*Task item*: Each record is to be copied exactly, with its pictures left behind.

*Stored data entries*:
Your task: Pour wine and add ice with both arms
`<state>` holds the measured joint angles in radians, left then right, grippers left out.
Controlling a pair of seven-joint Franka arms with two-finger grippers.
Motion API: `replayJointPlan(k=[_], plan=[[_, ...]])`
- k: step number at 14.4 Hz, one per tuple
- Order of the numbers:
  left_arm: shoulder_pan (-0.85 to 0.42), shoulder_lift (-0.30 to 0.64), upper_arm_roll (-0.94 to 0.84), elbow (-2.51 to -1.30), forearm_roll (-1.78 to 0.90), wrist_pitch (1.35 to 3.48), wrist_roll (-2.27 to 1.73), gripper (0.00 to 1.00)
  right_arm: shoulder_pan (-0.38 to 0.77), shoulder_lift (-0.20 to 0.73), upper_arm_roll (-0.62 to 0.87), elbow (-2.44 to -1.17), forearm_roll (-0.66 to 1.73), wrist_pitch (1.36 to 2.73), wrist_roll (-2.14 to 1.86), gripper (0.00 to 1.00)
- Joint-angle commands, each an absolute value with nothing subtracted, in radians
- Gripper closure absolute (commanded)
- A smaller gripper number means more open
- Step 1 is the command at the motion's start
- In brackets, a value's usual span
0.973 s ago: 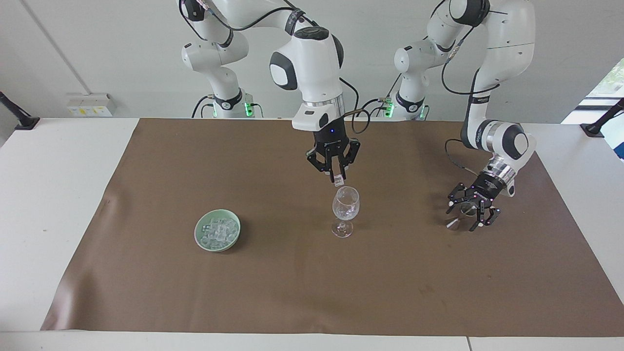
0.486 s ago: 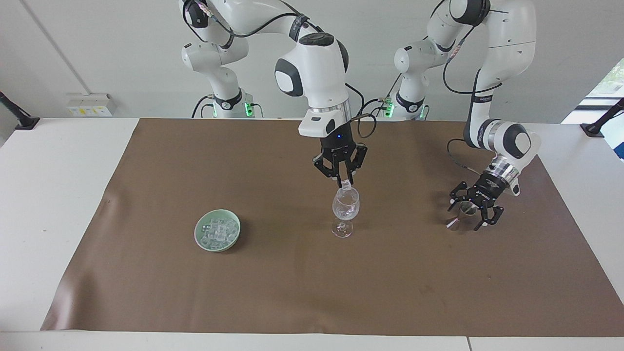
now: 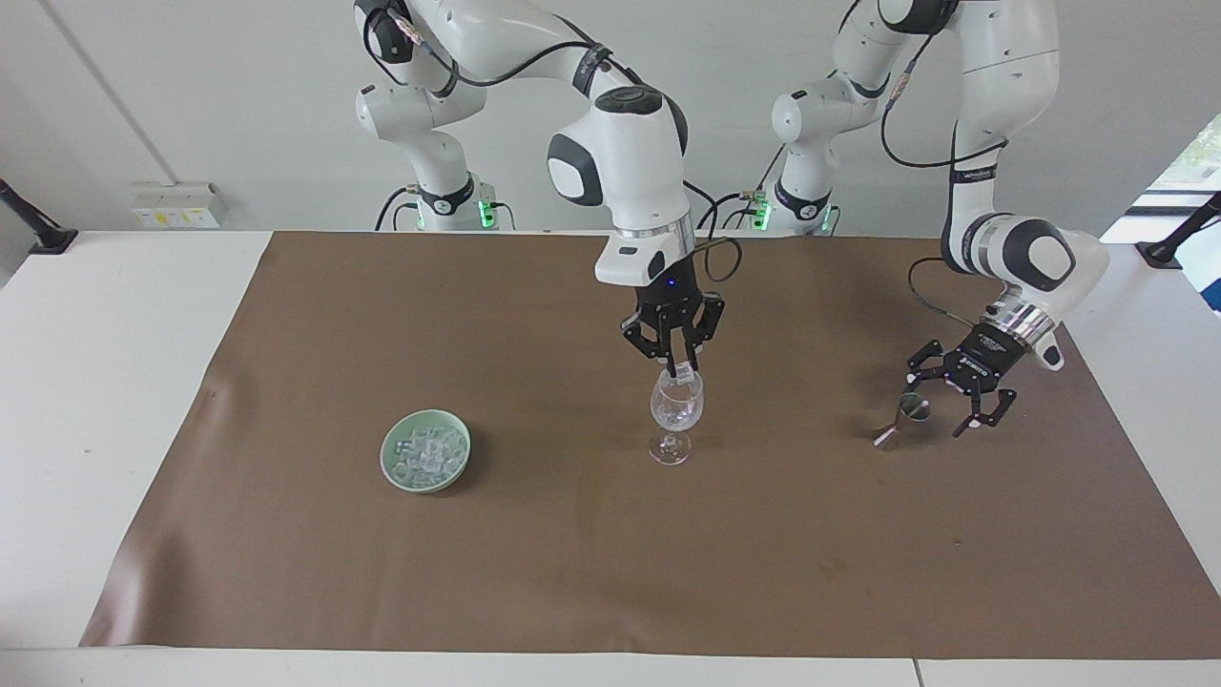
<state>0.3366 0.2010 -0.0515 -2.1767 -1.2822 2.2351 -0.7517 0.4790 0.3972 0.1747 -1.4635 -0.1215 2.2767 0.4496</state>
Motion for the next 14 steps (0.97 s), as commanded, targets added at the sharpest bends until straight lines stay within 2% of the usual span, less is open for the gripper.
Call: replayJointPlan(k=[1, 6, 8, 10, 14], plan=[[0.373, 0.167, -0.046, -2.143, -1.113, 2.198, -0.773, 0.0, 0.476, 0.413, 0.181, -1.445, -0.124, 2.287, 0.459, 1.0], [0.373, 0.141, -0.006, -2.01, -0.803, 2.073, -0.764, 0.0, 0.462, 0.417, 0.181, -1.45, -0.126, 2.289, 0.446, 1.0], [0.359, 0.104, -0.014, -1.987, -0.657, 2.082, -0.768, 0.0, 0.46, 0.423, 0.181, -1.45, -0.126, 2.292, 0.445, 1.0], [0.338, 0.086, -0.015, -1.959, -0.591, 2.071, -0.762, 0.0, 0.469, 0.428, 0.181, -1.466, -0.124, 2.341, 0.454, 1.0], [0.282, 0.06, -0.017, -1.921, -0.442, 2.063, -0.755, 0.0, 0.474, 0.428, 0.181, -1.489, -0.124, 2.342, 0.457, 1.0]])
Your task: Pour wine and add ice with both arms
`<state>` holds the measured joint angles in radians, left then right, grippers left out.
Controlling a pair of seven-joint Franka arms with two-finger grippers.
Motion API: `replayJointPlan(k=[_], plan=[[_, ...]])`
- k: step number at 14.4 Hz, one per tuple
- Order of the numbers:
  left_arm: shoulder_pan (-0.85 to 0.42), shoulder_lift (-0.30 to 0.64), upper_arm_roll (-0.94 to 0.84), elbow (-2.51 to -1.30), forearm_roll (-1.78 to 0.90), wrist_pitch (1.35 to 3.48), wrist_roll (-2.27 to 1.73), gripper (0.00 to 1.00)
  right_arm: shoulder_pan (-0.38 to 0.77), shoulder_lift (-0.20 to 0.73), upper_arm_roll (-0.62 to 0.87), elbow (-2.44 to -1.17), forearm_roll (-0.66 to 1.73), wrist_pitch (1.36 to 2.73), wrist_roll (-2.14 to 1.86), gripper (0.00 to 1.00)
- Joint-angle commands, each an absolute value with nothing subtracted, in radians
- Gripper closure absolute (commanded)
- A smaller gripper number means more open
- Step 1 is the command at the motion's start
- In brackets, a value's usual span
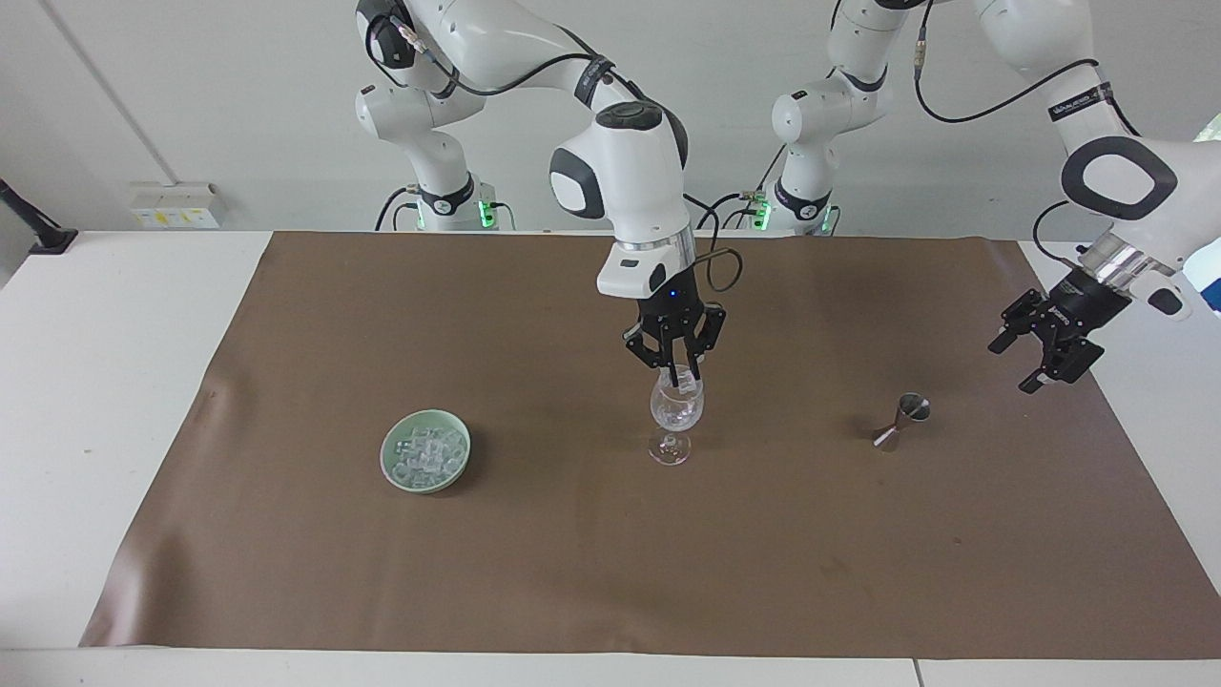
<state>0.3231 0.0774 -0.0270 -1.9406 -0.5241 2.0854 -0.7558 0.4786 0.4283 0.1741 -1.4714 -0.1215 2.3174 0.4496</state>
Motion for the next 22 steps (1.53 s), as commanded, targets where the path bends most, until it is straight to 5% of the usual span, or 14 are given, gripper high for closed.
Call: replayJointPlan(k=[1, 9, 22], plan=[[0.266, 0.054, -0.017, -1.911, -0.396, 2.059, -0.744, 0.0, 0.472, 0.428, 0.179, -1.497, -0.124, 2.342, 0.457, 1.0], [0.218, 0.038, -0.018, -1.803, -0.273, 1.939, -0.317, 0.0, 0.472, 0.426, 0.179, -1.499, -0.127, 2.33, 0.456, 1.0], [-0.029, -0.015, -0.023, -1.64, 0.014, 1.695, 0.023, 0.0, 0.479, 0.42, 0.178, -1.489, -0.143, 2.31, 0.456, 0.83]])
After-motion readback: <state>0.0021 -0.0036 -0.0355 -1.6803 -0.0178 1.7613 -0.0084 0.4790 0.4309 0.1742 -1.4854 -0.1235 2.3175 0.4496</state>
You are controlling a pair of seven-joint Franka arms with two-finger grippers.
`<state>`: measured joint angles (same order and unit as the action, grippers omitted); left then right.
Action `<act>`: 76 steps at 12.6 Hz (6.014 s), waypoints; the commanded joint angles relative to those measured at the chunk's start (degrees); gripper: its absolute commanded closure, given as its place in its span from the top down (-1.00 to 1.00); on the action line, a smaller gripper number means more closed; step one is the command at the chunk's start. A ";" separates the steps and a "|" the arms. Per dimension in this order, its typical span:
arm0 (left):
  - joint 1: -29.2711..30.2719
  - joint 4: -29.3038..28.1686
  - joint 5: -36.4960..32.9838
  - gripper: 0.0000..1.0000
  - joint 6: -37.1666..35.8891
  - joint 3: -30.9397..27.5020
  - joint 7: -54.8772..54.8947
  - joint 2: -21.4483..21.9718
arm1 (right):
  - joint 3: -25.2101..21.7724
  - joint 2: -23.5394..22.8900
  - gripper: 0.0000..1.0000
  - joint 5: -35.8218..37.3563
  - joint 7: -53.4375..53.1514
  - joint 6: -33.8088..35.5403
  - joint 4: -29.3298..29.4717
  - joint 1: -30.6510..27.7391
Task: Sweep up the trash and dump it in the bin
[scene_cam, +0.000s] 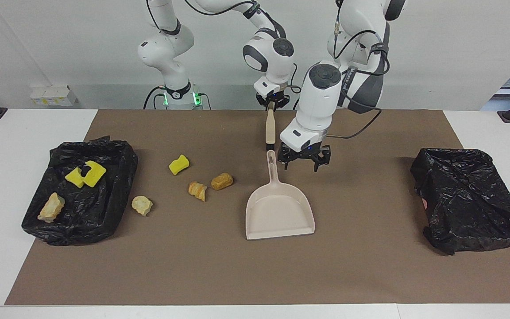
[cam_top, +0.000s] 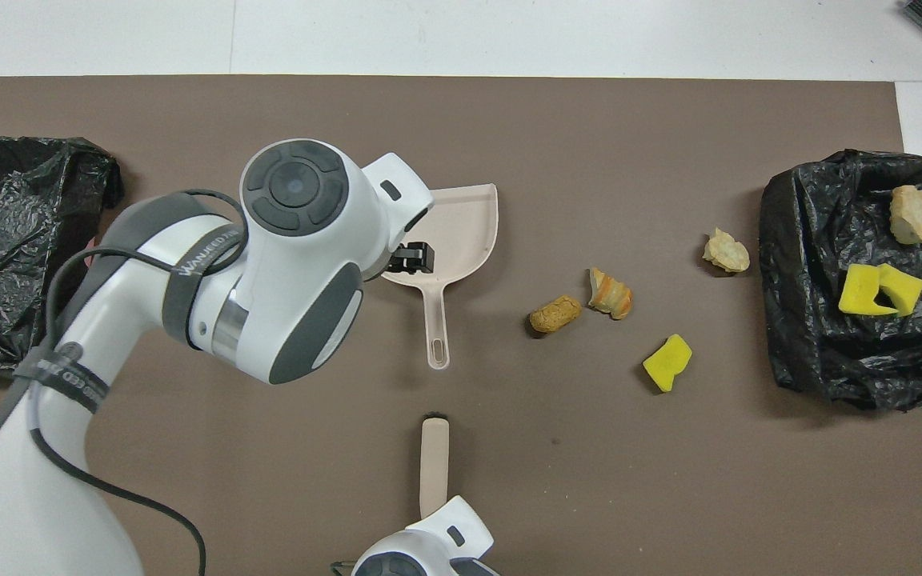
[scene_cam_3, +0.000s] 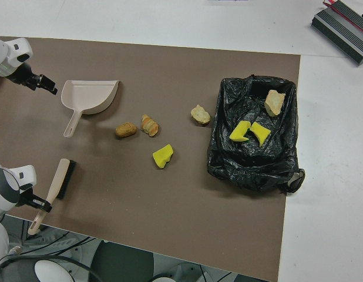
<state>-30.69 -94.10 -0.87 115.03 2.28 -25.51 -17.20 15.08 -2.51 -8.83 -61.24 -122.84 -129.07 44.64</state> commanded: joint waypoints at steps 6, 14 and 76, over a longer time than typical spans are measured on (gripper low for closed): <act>-4.73 -11.00 -0.37 1.00 11.61 -0.70 -5.96 0.93 | -0.75 5.74 -1.00 0.39 3.75 7.07 -1.09 -4.29; -5.88 -11.72 -0.28 0.69 15.40 -0.70 -5.87 -1.52 | -0.76 10.33 -1.00 5.13 19.12 15.33 1.88 -21.32; -4.12 -23.15 -3.00 -1.00 2.12 -1.40 62.95 10.52 | 0.56 -9.45 -1.00 -7.49 59.01 9.46 15.07 -31.46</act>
<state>-34.40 -114.67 -2.87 117.58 1.37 37.08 -9.03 15.49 -12.98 -11.14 -8.03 -112.31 -113.19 12.82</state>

*Response to this task*:
Your task: Pour wine and add ice with both arms
`<state>` holds the measured joint angles in radians, left then right, grippers left out.
Controlling a pair of seven-joint Franka arms with two-finger grippers.
Motion API: `replayJointPlan(k=[_], plan=[[_, ...]])`
- k: step number at 14.4 Hz, one per tuple
- Order of the numbers:
  left_arm: shoulder_pan (-0.85 to 0.42), shoulder_lift (-0.30 to 0.64), upper_arm_roll (-0.94 to 0.84), elbow (-2.51 to -1.30), forearm_roll (-1.78 to 0.90), wrist_pitch (1.35 to 3.48), wrist_roll (-2.27 to 1.73), gripper (0.00 to 1.00)
  right_arm: shoulder_pan (-0.38 to 0.77), shoulder_lift (-0.20 to 0.73), upper_arm_roll (-0.62 to 0.87), elbow (-2.44 to -1.17), forearm_roll (-0.66 to 1.73), wrist_pitch (1.36 to 2.73), wrist_roll (-2.14 to 1.86), gripper (0.00 to 1.00)
- Joint-angle commands, each an absolute value with nothing subtracted, in radians
- Gripper closure absolute (commanded)
- A smaller gripper number means more open
- Step 1 is the command at the motion's start
- In brackets, a value's usual span
0.973 s ago: 
0.486 s ago: 
now: 
<state>0.3366 0.2010 -0.0515 -2.1767 -1.2822 2.2351 -0.7517 0.4790 0.3972 0.1747 -1.4635 -0.1215 2.2767 0.4496</state>
Motion for the next 14 steps (0.97 s), as commanded, targets added at the sharpest bends until straight lines stay within 2% of the usual span, less is open for the gripper.
Call: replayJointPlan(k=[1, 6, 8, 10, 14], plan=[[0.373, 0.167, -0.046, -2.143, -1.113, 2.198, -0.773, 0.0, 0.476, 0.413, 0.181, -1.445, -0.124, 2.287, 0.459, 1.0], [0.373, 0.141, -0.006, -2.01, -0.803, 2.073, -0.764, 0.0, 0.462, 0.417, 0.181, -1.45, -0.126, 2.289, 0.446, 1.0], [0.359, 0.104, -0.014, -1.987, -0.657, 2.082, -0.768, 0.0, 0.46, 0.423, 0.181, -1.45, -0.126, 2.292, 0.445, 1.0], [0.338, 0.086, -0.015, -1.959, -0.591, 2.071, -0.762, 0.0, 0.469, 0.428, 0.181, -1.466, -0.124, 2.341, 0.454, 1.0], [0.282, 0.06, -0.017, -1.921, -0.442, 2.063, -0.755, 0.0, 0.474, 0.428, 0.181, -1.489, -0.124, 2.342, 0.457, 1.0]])
Your task: Pour wine and add ice with both arms
`<state>` holds the measured joint angles in radians, left then right, grippers left out.
Controlling a pair of seven-joint Franka arms with two-finger grippers.
Motion API: `replayJointPlan(k=[_], plan=[[_, ...]])`
- k: step number at 14.4 Hz, one per tuple
- Order of the numbers:
  left_arm: shoulder_pan (-0.85 to 0.42), shoulder_lift (-0.30 to 0.64), upper_arm_roll (-0.94 to 0.84), elbow (-2.51 to -1.30), forearm_roll (-1.78 to 0.90), wrist_pitch (1.35 to 3.48), wrist_roll (-2.27 to 1.73), gripper (0.00 to 1.00)
  right_arm: shoulder_pan (-0.38 to 0.77), shoulder_lift (-0.20 to 0.73), upper_arm_roll (-0.62 to 0.87), elbow (-2.44 to -1.17), forearm_roll (-0.66 to 1.73), wrist_pitch (1.36 to 2.73), wrist_roll (-2.14 to 1.86), gripper (0.00 to 1.00)
- Joint-angle commands, each an absolute value with nothing subtracted, in radians
- Gripper closure absolute (commanded)
- A smaller gripper number means more open
- Step 1 is the command at the motion's start
- In brackets, a value's usual span
<state>0.3231 0.0774 -0.0270 -1.9406 -0.5241 2.0854 -0.7558 0.4786 0.4283 0.1741 -1.4714 -0.1215 2.3174 0.4496</state>
Motion for the next 22 steps (1.53 s), as commanded, targets where the path bends most, until it is straight to 5% of the usual span, or 14 are given, gripper high for closed.
Call: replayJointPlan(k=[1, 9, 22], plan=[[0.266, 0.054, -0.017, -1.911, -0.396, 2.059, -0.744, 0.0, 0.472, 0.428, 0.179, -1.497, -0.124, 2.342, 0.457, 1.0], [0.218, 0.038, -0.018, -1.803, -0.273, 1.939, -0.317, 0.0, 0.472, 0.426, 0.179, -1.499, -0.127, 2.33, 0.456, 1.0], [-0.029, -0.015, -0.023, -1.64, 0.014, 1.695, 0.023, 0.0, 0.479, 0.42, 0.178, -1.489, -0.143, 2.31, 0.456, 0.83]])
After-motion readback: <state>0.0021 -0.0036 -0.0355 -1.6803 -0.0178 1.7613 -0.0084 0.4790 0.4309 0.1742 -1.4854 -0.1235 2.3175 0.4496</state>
You are controlling a pair of seven-joint Franka arms with two-finger grippers.
`<state>`: measured joint angles (same order and unit as the action, grippers omitted); left then right.
Action `<act>`: 76 steps at 12.6 Hz (6.014 s), waypoints; the commanded joint angles relative to those measured at the chunk's start (degrees); gripper: its absolute commanded closure, given as its place in its span from the top down (-1.00 to 1.00); on the action line, a smaller gripper number means more closed; step one is the command at the chunk's start. A ";" separates the steps and a "|" the arms. Per dimension in this order, its typical span:
arm0 (left):
  - joint 1: -29.2711..30.2719
  - joint 4: -29.3038..28.1686
  - joint 5: -36.4960..32.9838
  - gripper: 0.0000..1.0000
  - joint 6: -37.1666..35.8891
  - joint 3: -30.9397..27.5020
  - joint 7: -54.8772..54.8947
  - joint 2: -21.4483..21.9718
arm1 (right):
  - joint 3: -25.2101..21.7724
  - joint 2: -23.5394..22.8900
  - gripper: 0.0000..1.0000
  - joint 5: -35.8218..37.3563
  - joint 7: -53.4375..53.1514
  - joint 6: -33.8088..35.5403
  - joint 4: -29.3298..29.4717
  - joint 1: -30.6510..27.7391
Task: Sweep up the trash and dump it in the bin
[scene_cam, +0.000s] 
[cam_top, +0.000s] 
[scene_cam_3, +0.000s] 
<state>-30.69 -94.10 -0.87 115.03 2.28 -25.51 -17.20 15.08 -2.51 -8.83 -61.24 -122.84 -129.07 44.64</state> commanded: joint waypoints at steps 6, 14 and 76, over a longer time than typical spans are measured on (gripper low for closed): <act>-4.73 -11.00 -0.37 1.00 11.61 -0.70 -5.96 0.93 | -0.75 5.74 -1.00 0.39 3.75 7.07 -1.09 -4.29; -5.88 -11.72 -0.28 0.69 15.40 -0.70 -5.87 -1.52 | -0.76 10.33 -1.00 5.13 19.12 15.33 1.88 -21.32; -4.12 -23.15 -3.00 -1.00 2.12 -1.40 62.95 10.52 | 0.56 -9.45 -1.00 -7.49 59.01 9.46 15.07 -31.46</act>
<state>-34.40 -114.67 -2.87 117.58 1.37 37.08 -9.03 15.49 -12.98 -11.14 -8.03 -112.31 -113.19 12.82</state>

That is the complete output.